I am trying to create a world shape file similar to London one. I am using this shape file. Link to the shape file. I have downloaded this file and I issue the command lnd@countries. I am getting the following error. Any suggestions?

library(rgdal)
lnd <- readOGR(dsn = "countries", layer = "ne_10m_admin_0_countries")
head(lnd@countries, n = 4)

 Error in head(lnd@countries) : 
   no slot of name "countries" for this object of class "SpatialPolygonsDataFrame"

Solution

  • You are mistaking the syntax... An OGR data object will have the data stored in myobject@data, and the coordinates in myobject@coords.

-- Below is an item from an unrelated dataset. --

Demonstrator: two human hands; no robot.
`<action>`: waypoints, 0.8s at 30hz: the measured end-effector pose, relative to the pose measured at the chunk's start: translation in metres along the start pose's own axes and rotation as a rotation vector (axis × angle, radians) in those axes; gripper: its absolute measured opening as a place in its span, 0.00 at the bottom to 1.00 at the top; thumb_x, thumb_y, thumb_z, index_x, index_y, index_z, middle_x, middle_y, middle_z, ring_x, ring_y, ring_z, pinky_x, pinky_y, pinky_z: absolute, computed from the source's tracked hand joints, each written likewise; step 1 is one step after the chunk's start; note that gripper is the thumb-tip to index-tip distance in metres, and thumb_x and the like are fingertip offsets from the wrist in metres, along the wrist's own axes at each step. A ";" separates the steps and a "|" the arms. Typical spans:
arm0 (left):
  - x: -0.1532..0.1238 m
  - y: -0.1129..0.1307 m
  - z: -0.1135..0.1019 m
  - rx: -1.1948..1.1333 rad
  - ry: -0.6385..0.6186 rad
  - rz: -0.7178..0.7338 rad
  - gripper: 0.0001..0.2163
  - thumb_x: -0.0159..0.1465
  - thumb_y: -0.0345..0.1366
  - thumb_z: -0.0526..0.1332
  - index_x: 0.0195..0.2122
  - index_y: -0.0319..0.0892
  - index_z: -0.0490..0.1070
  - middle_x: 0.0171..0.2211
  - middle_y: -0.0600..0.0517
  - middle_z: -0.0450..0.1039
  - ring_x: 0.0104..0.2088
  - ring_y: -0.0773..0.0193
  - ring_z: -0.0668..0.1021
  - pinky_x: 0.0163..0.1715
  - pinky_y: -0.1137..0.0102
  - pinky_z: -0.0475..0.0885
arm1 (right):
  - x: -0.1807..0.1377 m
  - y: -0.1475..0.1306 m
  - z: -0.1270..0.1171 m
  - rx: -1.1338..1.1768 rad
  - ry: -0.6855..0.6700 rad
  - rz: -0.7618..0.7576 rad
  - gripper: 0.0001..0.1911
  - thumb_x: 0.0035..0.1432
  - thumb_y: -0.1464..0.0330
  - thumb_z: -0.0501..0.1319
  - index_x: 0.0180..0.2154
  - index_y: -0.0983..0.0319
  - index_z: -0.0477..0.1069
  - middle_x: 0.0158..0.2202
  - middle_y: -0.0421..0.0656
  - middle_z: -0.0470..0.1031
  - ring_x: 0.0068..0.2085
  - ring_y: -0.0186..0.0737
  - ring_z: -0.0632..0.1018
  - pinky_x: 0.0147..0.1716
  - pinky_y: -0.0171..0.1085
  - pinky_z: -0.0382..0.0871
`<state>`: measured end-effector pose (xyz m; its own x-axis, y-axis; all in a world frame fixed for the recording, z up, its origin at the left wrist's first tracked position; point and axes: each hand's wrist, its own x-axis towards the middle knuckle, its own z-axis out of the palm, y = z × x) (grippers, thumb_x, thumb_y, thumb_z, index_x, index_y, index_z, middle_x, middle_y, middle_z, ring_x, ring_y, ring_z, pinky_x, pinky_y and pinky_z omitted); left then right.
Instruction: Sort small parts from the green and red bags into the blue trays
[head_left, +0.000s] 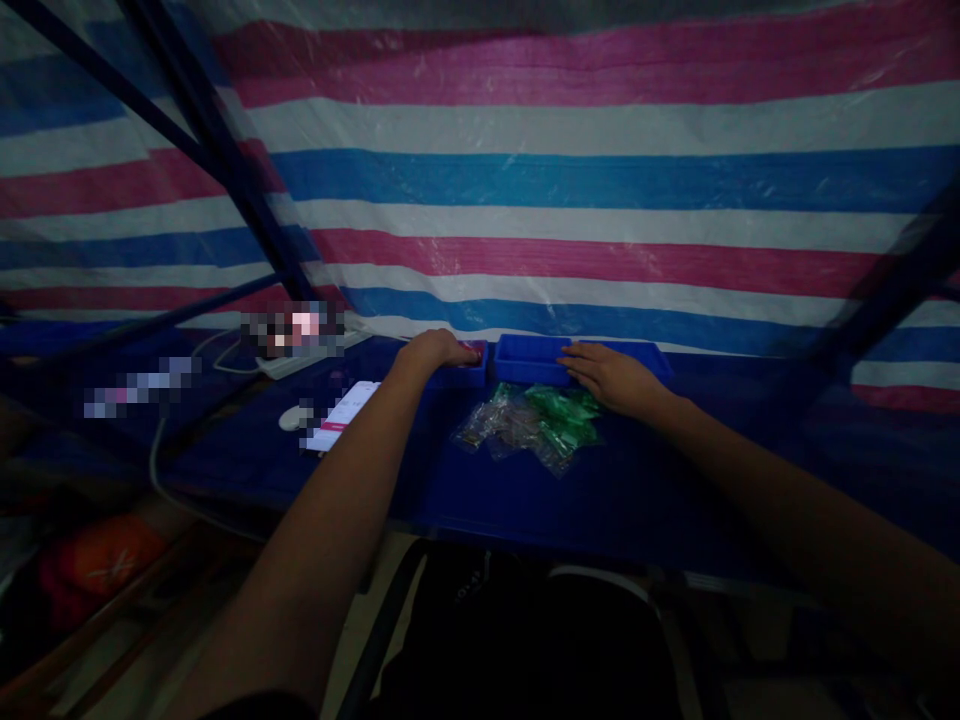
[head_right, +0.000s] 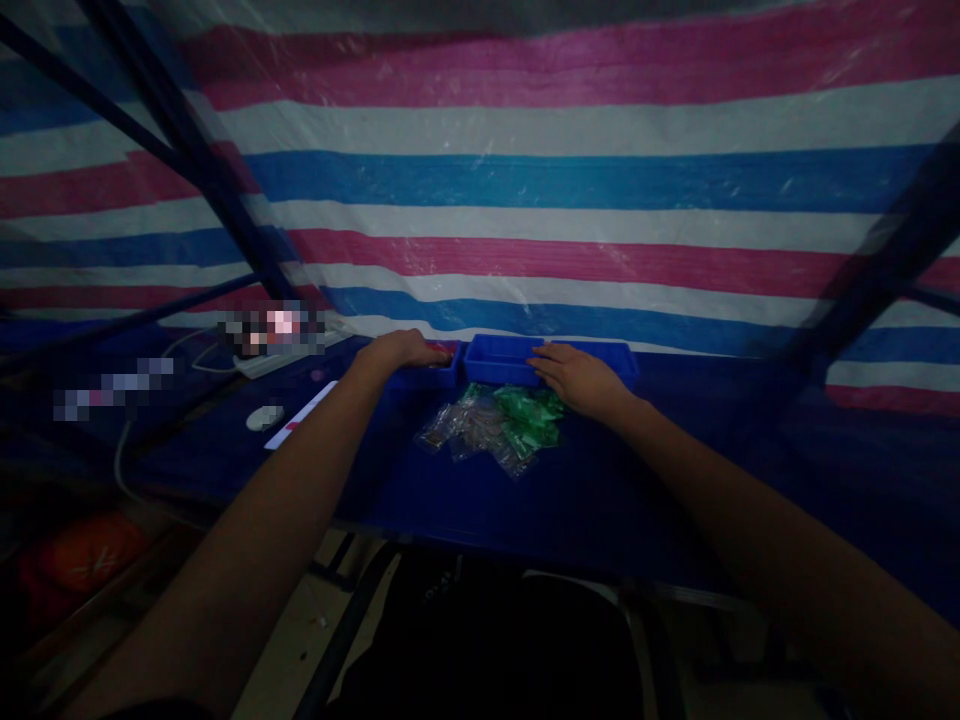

    data = readOGR("/Users/Benjamin/Desktop/ne_10m_admin_0_countries/ne_10m_admin_0_countries.shp", "ne_10m_admin_0_countries")
    colnames(data@data)
    

    Note that there is no field named "countries", which is what you are asking for in your question:

     [1] "scalerank"  "featurecla" "LABELRANK"  "SOVEREIGNT" "SOV_A3"     "ADM0_DIF"   "LEVEL"      "TYPE"       "ADMIN"      "ADM0_A3"    "GEOU_DIF"  
    [12] "GEOUNIT"    "GU_A3"      "SU_DIF"     "SUBUNIT"    "SU_A3"      "BRK_DIFF"   "NAME"       "NAME_LONG"  "BRK_A3"     "BRK_NAME"   "BRK_GROUP" 
    [23] "ABBREV"     "POSTAL"     "FORMAL_EN"  "FORMAL_FR"  "NOTE_ADM0"  "NOTE_BRK"   "NAME_SORT"  "NAME_ALT"   "MAPCOLOR7"  "MAPCOLOR8"  "MAPCOLOR9" 
    [34] "MAPCOLOR13" "POP_EST"    "GDP_MD_EST" "POP_YEAR"   "LASTCENSUS" "GDP_YEAR"   "ECONOMY"    "INCOME_GRP" "WIKIPEDIA"  "FIPS_10_"   "ISO_A2"    
    [45] "ISO_A3"     "ISO_N3"     "UN_A3"      "WB_A2"      "WB_A3"      "WOE_ID"     "WOE_ID_EH"  "WOE_NOTE"   "ADM0_A3_IS" "ADM0_A3_US" "ADM0_A3_UN"
    [56] "ADM0_A3_WB" "CONTINENT"  "REGION_UN"  "SUBREGION"  "REGION_WB"  "NAME_LEN"   "LONG_LEN"   "ABBREV_LEN" "TINY"       "HOMEPART"  
    

    To get the first four countries by name, noting that this depends on the order of features not the alphabetic order (which happens to match here):

    head(data@data$NAME, 4)
    

    Note that they were clever enough to include a NAME_SORT field for proper ordering (in English, presumably).